** What you will do **
Each line of the listing that includes "more" should be reported.

** Supplied data **
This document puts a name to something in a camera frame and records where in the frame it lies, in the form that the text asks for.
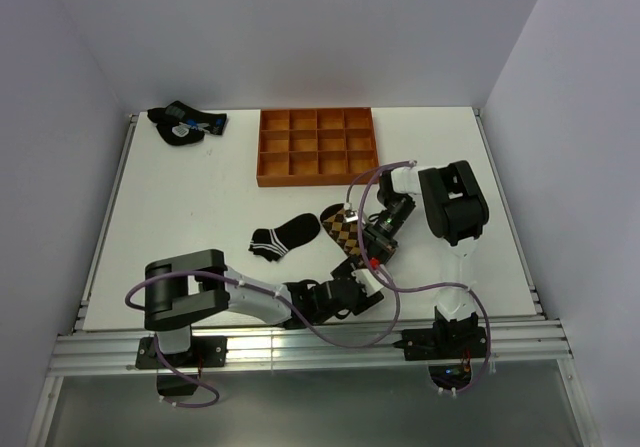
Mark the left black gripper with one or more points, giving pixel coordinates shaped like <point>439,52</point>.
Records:
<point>363,301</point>

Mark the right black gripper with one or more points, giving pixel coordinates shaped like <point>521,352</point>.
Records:
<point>379,246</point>

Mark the brown yellow argyle sock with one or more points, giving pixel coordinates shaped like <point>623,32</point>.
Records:
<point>334,220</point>

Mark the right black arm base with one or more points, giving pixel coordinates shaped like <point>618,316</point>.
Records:
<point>443,343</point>

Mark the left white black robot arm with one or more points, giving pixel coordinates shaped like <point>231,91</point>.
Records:
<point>186,289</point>

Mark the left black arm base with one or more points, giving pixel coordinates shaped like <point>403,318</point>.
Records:
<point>204,352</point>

** Response area **
Mark the left black gripper with one or more points, giving pixel coordinates shaped like <point>439,52</point>.
Mark the right black gripper with one or more points, giving pixel coordinates shaped like <point>521,352</point>.
Mark the brown yellow argyle sock with one or more points, giving pixel coordinates shaped like <point>623,32</point>.
Mark the right black arm base with one or more points, giving pixel coordinates shaped like <point>618,316</point>.
Mark the left white black robot arm with one or more points, giving pixel coordinates shaped like <point>231,91</point>.
Mark the left black arm base with one or more points, giving pixel coordinates shaped like <point>403,318</point>.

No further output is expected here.